Saturday, March 23, 2013

VM Disk Timeouts

A pretty common issue to run into when using some SAN back-ends for virtual machines is that the VM's end up crashing, BSOD'ing, or (most commonly) remounting their "disks" read-only when there's a hiccup or failover in the storage system, often resulting in a need to reboot to restore functionality.

Updated 9/16/2013 to incorporate excellent suggestions of commenter Greg Smith.
Updated 5/13/2014 to incorporate on-the-job learning.


The most common fix is typically to increase the default timeout settings in the guest VM, and sometimes also in the host machine as well, as the root cause is usually that the SAN took longer than the default timeout to respond. This is usually because the SAN was involved in a failover, which can take > 60, or even > 120 seconds in some cases. I generally recommend setting it to at least 300 seconds, though 600 seconds or more I'm also perfectly happy with, personally. I only really have an issue with under 180 seconds or so.

This is in keeping with industry standards, I might add - VMware sets to 180, NetApp has long requested it be 180, and so on. I don't actually like how the timeouts and such are handled, and I especially do not like that in many scenarios the timeout is a global value applying to both the SAN-provided storage and that local spinning disk (which never needs or wants a timeout value this long), but them's the breaks I'm afraid.

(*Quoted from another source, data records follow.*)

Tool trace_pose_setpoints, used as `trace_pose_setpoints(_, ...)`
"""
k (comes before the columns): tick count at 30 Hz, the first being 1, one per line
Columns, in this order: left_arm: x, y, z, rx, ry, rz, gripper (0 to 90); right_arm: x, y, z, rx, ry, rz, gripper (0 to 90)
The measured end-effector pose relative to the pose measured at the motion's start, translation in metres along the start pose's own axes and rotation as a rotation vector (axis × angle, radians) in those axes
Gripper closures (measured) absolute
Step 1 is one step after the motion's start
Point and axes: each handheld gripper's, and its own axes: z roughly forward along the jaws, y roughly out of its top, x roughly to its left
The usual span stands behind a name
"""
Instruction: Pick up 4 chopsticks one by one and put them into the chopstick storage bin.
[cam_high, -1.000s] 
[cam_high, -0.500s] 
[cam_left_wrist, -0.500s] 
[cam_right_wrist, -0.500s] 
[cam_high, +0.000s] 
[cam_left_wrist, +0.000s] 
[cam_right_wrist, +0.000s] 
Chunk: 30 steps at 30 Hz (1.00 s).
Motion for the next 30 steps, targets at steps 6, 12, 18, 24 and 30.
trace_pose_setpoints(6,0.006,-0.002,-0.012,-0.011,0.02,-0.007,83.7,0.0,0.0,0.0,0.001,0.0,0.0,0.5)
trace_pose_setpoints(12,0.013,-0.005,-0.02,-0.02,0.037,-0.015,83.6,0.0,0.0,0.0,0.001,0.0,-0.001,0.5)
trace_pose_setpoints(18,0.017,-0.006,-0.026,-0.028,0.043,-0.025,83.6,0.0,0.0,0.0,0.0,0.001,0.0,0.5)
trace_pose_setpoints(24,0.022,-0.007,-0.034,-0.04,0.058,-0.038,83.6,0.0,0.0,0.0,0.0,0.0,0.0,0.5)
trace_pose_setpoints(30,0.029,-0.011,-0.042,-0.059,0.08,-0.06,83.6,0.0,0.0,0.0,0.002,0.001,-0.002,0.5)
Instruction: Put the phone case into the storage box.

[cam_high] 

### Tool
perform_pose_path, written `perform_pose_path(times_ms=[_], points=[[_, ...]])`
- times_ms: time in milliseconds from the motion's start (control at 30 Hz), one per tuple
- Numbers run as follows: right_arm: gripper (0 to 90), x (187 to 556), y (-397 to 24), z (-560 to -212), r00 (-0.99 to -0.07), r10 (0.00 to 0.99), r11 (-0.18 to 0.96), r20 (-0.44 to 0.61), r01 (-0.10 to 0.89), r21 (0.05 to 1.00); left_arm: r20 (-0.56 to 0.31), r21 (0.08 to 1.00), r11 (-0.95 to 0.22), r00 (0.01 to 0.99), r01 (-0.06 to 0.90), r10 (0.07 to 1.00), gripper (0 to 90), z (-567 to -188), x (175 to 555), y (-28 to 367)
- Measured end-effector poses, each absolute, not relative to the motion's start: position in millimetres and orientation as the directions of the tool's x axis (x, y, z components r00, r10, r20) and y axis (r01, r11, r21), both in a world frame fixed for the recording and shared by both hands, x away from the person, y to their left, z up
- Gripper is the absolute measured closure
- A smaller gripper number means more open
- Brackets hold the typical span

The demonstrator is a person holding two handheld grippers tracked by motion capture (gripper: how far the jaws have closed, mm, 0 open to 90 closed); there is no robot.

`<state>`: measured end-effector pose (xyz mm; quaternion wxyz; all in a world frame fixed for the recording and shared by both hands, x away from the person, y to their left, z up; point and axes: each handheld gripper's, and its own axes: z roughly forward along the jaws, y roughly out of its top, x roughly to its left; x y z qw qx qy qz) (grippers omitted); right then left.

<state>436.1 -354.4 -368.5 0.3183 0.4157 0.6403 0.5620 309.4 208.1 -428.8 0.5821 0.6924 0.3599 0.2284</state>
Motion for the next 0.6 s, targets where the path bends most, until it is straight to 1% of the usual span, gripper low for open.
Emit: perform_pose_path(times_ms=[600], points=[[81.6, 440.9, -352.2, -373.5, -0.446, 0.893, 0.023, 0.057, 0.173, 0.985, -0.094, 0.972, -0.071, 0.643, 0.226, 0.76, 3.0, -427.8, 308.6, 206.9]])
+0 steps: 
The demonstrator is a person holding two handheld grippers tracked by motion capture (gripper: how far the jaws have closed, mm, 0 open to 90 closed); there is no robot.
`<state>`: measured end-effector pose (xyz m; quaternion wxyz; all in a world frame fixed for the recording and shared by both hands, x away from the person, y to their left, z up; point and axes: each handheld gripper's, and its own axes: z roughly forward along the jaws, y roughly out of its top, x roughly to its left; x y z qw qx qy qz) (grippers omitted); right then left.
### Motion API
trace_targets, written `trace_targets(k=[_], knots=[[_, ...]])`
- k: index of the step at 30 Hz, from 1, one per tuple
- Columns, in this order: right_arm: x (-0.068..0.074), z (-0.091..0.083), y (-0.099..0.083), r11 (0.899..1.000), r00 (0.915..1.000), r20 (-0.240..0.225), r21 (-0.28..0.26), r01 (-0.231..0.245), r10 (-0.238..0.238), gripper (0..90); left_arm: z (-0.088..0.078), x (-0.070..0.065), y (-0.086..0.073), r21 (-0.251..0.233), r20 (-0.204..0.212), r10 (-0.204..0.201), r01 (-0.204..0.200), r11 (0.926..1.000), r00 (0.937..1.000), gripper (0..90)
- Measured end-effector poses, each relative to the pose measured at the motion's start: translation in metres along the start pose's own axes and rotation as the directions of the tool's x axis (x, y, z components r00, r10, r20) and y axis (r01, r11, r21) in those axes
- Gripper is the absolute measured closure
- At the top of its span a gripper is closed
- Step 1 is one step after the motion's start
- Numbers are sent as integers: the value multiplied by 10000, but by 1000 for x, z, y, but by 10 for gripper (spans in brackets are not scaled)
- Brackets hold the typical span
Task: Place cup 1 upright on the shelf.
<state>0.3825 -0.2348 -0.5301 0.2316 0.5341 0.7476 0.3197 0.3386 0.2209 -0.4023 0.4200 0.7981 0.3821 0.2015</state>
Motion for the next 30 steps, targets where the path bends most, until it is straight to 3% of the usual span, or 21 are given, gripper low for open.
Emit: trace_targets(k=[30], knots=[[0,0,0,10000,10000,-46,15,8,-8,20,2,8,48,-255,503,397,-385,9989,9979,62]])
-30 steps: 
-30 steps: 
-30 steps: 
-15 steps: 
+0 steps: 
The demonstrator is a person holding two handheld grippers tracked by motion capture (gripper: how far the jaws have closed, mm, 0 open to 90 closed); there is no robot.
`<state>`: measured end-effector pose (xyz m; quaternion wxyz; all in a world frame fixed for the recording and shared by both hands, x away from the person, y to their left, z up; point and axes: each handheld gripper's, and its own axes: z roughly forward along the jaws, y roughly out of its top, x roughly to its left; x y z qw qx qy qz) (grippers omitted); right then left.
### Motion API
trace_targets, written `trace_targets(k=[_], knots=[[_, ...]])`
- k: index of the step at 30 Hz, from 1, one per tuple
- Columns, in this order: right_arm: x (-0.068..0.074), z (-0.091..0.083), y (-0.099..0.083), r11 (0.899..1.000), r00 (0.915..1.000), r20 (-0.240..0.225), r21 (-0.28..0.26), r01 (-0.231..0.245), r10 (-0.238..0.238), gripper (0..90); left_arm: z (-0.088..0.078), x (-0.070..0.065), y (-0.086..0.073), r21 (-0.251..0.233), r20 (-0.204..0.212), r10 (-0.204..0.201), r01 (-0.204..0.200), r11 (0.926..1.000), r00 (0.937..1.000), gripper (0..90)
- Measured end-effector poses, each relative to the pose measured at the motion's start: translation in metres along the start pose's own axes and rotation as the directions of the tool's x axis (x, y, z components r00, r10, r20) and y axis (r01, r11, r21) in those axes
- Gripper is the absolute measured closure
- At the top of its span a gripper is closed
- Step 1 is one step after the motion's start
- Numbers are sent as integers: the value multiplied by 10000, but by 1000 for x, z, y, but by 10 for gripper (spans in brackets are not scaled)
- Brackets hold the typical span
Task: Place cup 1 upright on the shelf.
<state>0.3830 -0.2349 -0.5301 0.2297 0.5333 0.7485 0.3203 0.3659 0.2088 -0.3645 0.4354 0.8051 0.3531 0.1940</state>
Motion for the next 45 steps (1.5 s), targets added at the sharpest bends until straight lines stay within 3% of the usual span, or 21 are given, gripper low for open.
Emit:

Of course, the usual follow-up question from anyone told this is, "Ok, so where do I do that?" and then you're off to Google, and it can be annoying. Enough so that I decided to compile them all in one place, and add some scripts and such to simplify it (and be included in automated deployment tools, for instance). So, here you are.

Windows 2000, 2003, 2008, Vista, & Windows 7

Open the registry editor (regedit) and navigate to:

HKEY_LOCAL_MACHINE / System / CurrentControlSet / Services / Disk

Once there, look for 'TimeOutValue'. If it exists, edit it, and if it does not exist, right-click and choose 'Edit/Add Value' and create it. The type is REG_DWORD, and the value should be set in decimal to the timeout in seconds that you desire (so, I suggest, 300).

After that, if you're using the Microsoft iSCSI Initiator in the OS instead of being passed in the disk from a hypervisor, you should also modify the timeout value in the iSCSI initiator. On 2008, Vista, and Windows 7, navigate to:
HKEY_LOCAL_MACHINE / System / CurrentControlSet / Control / Class / {4D36E97B-E325-<HostID>
Under this key you'll find a number of subkeys named 0001, 0002 and so on. Expand each subkey until you find the one subkey that has another subkey called 'Parameters'. Within that Parameters subkey is the key you want, MaxRequestHoldTime. Modify it to 300 (decimal). There is another setting in here, LinkDownTime, that you would set instead if you're planning to use iSCSI MPIO on the Windows OS, but there's also other things to set for that and beyond the scope of this post for now.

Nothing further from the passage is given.